Before I had cancer I never…

  • Thought that I would get cancer in the first place.

  • Knew there were so many more signs of breast cancer than a lump.

  • Fully appreciated what other people with cancer were going through.

  • Realized that cancer is a family disease because its impact goes well beyond the patient.

  • Knew that I could be so emotionally strong.

  • Understood that a positive attitude is essential, but so is letting out and dealing with emotions as they surface.

  • Believed that losing my hair and wearing a wig could get me more compliments than my real hair.

  • Appreciated my network of family and friends, including my co-workers.

  • Thought there could be anything funny about cancer...complete with enough fake boob and wig stories to fill a book.

  • Realized that cancer patients will laugh at experiences that would make other people cringe.

  • Knew I could learn so much in such a short period of time.

  • Thought the words, “I’ll pray for you” could make me cry.

  • Recognized that just sitting with someone without saying a word can be the most powerful and comforting action that anyone can take.

  • Knew that showing your breasts to so many medical people would make it seem like the most natural thing to do.

  • Realized the importance of standing up for yourself to ensure that you receive the best possible medical treatment.

  • Appreciated that my sense of humour was actually a gift.

  • Knew that depression and anxiety can occur after treatments have ended.

  • Realized that even once my treatments ended there still would be the fear of the cancer returning.

  • Thought that I would step so far out of my comfort zone to do new things, like writing my book and doing presentations to share my newfound knowledge.

  • Understood that life will never go back to exactly the way it was before cancer, but it still can be great.


Now that I've had cancer

Now that I’ve had cancer I have a new appreciation of my mortality. I still wonder if I will be here to watch my second son get married. I wonder if I will get to see any grandchildren from either of my boys. But these are fleeting thoughts and I don’t dwell on them. The issue is that those thoughts are always there in my subconscious. Prior to cancer, it would never have occurred to me that I might never reach my retirement age. My ignorance was bliss, but now that I have opened Pandora’s Box the thoughts have been released and cannot be completely put away.
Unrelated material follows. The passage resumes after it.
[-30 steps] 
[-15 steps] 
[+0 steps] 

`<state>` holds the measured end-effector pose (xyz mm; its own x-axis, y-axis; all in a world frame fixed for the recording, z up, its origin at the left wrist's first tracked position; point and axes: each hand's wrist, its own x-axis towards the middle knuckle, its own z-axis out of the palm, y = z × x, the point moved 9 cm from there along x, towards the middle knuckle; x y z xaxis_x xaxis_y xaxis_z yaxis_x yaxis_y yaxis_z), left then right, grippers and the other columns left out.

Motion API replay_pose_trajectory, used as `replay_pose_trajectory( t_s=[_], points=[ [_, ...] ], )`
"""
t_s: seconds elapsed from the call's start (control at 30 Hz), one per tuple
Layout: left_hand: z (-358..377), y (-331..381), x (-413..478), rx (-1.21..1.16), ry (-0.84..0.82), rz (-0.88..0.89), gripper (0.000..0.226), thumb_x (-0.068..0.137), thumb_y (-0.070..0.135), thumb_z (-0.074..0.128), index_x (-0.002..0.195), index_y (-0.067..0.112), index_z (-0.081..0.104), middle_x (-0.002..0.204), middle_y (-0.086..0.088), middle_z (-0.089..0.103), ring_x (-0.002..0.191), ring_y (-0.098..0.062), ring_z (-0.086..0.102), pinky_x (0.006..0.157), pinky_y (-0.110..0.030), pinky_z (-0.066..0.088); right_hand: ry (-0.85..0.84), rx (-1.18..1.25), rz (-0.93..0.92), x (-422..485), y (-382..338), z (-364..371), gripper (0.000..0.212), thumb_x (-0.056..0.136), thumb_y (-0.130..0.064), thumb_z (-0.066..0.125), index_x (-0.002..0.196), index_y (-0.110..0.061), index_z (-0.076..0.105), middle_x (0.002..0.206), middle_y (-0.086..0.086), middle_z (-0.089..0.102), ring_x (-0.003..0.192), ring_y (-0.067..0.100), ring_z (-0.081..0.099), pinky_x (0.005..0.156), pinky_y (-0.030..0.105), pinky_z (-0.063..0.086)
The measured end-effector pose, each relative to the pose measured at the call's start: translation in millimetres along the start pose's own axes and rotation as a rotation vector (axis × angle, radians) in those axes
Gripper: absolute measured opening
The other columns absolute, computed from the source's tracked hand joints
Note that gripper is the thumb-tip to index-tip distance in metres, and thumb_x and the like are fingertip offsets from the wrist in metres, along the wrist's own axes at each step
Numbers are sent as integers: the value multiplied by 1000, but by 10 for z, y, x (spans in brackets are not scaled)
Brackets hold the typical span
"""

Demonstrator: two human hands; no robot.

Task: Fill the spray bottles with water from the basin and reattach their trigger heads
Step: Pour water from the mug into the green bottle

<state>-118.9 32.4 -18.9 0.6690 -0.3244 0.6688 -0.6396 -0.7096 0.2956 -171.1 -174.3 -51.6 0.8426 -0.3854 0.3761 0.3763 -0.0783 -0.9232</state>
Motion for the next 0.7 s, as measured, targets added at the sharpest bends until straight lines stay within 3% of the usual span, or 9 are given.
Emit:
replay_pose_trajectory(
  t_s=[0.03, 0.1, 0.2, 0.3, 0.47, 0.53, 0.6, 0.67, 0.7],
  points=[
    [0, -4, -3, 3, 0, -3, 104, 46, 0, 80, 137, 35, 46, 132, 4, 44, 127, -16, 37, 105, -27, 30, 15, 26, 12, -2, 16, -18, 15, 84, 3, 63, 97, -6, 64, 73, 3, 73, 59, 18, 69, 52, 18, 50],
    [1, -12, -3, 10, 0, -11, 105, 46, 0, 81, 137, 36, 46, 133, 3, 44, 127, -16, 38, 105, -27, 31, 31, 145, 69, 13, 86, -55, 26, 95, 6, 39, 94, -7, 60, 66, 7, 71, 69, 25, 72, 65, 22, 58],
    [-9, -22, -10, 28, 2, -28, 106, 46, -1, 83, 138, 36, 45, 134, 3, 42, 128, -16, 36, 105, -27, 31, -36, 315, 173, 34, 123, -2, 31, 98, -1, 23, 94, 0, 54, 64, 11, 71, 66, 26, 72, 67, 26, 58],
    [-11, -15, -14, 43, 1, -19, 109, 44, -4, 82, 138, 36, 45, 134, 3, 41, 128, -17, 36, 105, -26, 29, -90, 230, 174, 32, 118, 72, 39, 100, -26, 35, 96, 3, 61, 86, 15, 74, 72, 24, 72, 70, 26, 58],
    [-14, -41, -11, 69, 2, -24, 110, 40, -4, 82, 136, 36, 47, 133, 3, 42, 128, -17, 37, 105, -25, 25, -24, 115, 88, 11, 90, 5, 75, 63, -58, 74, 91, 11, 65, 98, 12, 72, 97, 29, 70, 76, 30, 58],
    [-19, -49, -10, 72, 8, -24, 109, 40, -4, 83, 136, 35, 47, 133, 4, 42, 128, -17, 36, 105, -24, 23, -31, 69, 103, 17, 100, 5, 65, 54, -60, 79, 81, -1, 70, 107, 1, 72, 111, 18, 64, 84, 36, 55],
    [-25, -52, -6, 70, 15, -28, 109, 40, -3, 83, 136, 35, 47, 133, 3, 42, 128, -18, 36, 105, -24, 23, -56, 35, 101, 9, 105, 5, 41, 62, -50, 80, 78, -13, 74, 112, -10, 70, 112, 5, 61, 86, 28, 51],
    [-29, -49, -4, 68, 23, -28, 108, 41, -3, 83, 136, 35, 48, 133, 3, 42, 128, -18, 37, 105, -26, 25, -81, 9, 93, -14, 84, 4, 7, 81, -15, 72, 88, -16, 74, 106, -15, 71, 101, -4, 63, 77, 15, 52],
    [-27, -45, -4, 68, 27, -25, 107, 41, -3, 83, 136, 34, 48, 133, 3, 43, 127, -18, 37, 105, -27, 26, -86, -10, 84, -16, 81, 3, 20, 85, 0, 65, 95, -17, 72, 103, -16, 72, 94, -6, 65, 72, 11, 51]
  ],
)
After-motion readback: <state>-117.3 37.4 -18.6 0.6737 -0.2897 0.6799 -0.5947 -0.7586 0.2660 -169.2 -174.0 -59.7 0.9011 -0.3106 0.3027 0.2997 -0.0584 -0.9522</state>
On the plus side (and it’s always good to look for one) I’m more aware of what I can do. I’m more in tune with my feelings and have a better appreciation of when enough is enough. Life is too short to allow people to treat you with disrespect. You deserve more. Demand more. Recognize your worth. Be empowered and do all those things that you never thought you could do. Take this opportunity to learn not only about cancer, but about you as a person and what you can achieve.


Just as each of us is unique, so is what we learn from our cancer experience. The important thing to remember is that cancer can be an opportunity to learn and grow, even when you just want it to go away so that your life can go back to normal.